Aber dann, als die Sache so lange, so endlos lange zu dauern versprach und seine Aktenstücke von Briefen fast nur Liebesbetheuerungen und hier und da prächtige Schilderungen von Rom und seinem dortigen Leben enthielten – dann, als der Ruhm und der Reichthum nicht wie ein Lorbeer- und Goldregen auf ihn herabstürzte, sondern Schritt für Schritt mit Mühe und Arbeit errungen werden wollte – dann war in der langen Trennung das rasche Feuer erkaltet, und da besann sie sich denn nicht lange mehr und schrieb ihm das alles. Er solle ihr nicht zürnen, aber sie habe sich selbst und ihr eigenes Herz nicht gekannt, und auch für ihn, den jungen aufstrebenden Künstler, sei es viel besser, wenn ihn nicht die Bande eines heimlichen Verlöbnisses fesselten, der Genius müsse sich frei emporschwingen können … und was der schönen Phrasen mehr waren, mit denen sie sich über ihr erkaltetes Gefühl hinwegzulügen suchte. Sie betonte ausdrücklich immer aufs neue, daß sie keinen andern liebe, daß aber Papa ganz besondere Pläne mit ihr verfolge und daß es für sie immer schwerer werde, dieselben zu durchkreuzen; vollends unmöglich sei es ihr, diese Pläne durch ein offenes Eingeständniß ihres geheimen Liebesbundes zu vernichten – das wäre ein Todesstoß für Papa und Mama, und diese gütigen Eltern, von denen sie täglich und stündlich mit Liebesbeweisen überschüttet werde, hätten es wahrlich nicht um sie verdient, daß sie ihnen einen so herzbrechenden Kummer bereite. Er, Werner Troost, solle gut, solle groß sein und sie nicht weiter bestürmen und anflehen, sie sei ja nur ein schwaches Mädchen, er aber ein Mann voll Energie und Willenskraft, der ihr tragen helfen müsse, was gekommen sei!

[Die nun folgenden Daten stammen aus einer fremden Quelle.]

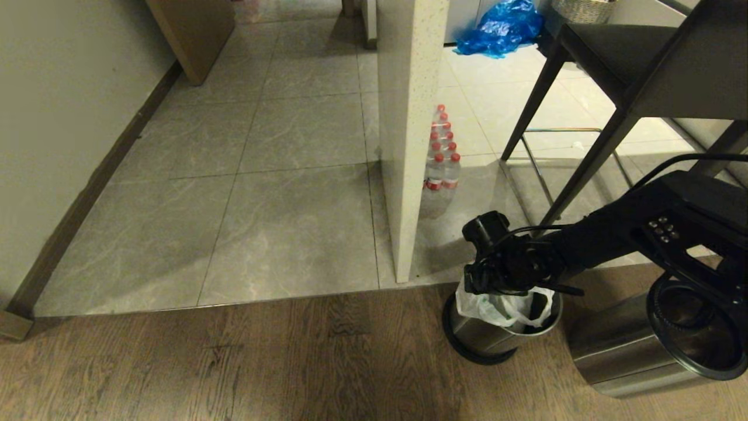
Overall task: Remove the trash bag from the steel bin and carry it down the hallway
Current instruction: Pick up the trash bag
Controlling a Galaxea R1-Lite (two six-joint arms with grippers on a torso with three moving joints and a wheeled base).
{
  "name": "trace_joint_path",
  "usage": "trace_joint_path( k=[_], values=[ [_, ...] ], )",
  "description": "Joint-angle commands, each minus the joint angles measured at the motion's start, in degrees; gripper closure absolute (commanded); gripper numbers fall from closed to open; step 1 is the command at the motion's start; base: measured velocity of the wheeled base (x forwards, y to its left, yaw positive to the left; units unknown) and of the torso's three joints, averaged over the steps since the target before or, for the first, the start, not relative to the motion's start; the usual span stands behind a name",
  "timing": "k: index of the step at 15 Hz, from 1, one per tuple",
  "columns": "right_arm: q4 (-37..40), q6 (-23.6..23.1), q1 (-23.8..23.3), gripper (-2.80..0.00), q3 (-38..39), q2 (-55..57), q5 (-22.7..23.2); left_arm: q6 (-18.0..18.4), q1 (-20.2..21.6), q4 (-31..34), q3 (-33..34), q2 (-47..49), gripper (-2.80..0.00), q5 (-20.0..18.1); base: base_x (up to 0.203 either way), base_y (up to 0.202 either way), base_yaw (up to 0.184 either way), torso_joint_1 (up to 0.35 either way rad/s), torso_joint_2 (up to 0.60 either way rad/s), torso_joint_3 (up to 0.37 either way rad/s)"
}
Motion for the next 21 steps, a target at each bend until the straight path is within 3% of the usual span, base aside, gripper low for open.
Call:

Diesen Brief, der in seiner Art ein kleines Kunstwerk war, hatte Stella Brühl vor ein paar Wochen an Werner Troosts römische Adresse gesandt, aber zu ihrer großen Verwunderung bis heute keine Zeile Antwort erhalten. War er verreist – war der Brief verloren gegangen – oder kam Werner gar in seinem leidenschaftlichen Zorn und Schmerz in Person hierher nach Hamburg, um ihr zu sagen, daß er sie nie und nimmer aufgeben könne?

Sie hatte den letzteren Gedanken schon mehrmals gehabt und stets mit demselben Erschrecken, sie hatte ihn auch jetzt wieder und fragte sich ziemlich rathlos, was sie dann wohl thun würde. Abbrechen – das jedenfalls, daran war kein Zweifel; das Gleiche mündlich wiederholen, was in ihrem Brief gestanden hatte … nur daß es bei dem jäh auflodernden Temperament des jungen Mannes fast unmöglich sein würde, eine Aussprache zustande zu bringen. Es mußte eine fürchterliche Scene abgeben, ach, und die schöne lächelnde Stella Brühl konnte solche Scenen nicht leiden!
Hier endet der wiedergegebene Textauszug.